Inferential statistics had divergent findings in comparison with past investigations. For example, contrary to our results, Schrack et al found a faster decline in gait speed in PLWHIV aged ≥50 years when compared to those PNLWHIV (P < .001).[32] Albeit direct comparisons are not possible due to distinct study designs, we found that PLWHIV had a faster gait speed in comparison to community controls (P = .017). These differences could be better explained when data on malnutrition and obesity are considered. It is known that both extremes (ie, very low and very high weight) are associated with slower gait speed.[33]

Frailty syndrome was present in 11.5% of PLWHIV and in 14.4% of community controls. These results deserve proper attention since the literature indicates that frailty is related to higher mortality and higher incidence of comorbidities, regardless of the presence of HIV.[26] In previous studies, the prevalence ranged from 7.5% to 19.4%, being higher as the individuals get older.[6,26,34] In this respect, ART might have protective effects by reducing the prevalence of frailty.[12,35] For instance, data from an 11-year follow-up cohort investigation revealed that HIV treatment was associated with a reduction in frailty syndrome in people aged ≥50 years but increased in people aged 75.[35]

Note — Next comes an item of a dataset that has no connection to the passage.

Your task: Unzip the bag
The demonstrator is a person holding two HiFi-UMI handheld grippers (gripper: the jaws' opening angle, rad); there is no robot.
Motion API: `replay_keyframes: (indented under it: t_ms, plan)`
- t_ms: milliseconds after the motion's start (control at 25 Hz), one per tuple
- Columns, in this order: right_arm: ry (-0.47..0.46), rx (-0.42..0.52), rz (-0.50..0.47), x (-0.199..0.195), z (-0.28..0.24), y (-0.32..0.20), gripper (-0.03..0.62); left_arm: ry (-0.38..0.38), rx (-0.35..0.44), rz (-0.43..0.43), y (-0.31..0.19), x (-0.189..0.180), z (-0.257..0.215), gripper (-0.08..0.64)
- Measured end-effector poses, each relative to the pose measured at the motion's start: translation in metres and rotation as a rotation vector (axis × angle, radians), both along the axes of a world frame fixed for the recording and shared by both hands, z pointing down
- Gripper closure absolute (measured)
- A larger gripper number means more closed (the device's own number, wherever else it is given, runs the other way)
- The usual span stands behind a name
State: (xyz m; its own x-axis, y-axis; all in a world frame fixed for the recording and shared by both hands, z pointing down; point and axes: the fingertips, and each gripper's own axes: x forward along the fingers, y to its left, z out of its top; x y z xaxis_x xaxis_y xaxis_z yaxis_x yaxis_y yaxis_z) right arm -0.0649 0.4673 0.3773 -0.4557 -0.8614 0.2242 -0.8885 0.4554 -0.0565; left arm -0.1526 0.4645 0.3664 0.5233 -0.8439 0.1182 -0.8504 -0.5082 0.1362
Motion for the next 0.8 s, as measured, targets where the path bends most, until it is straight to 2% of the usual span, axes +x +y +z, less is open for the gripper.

Evidence linking polypharmacy to HIV – especially in the elderly population[6,9] – was not supported by the data. Results indicated that 13.5% of PLWHIV met the criteria for polypharmacy, which is smaller when compared to what Levett and Wright reported (∼30%) in a study with older adults living with HIV in the United Kingdom.[6] The importance of this specific GS is paramount. As the number of medications increases, greater are the risks of drug interactions, adverse events, clinical complications, and risk of falls. Indeed, the addition of 1 medication might increase the risk of falls by 1.4 times.[36] Likewise, the frequency of falls varies widely between studies from 11% to 37.2%,[9,36,37] and risks are higher for women, Caucasians, and smokers.[36] In our study, 25% of PLWHIV reported falls, albeit no statistically significant differences were found between groups.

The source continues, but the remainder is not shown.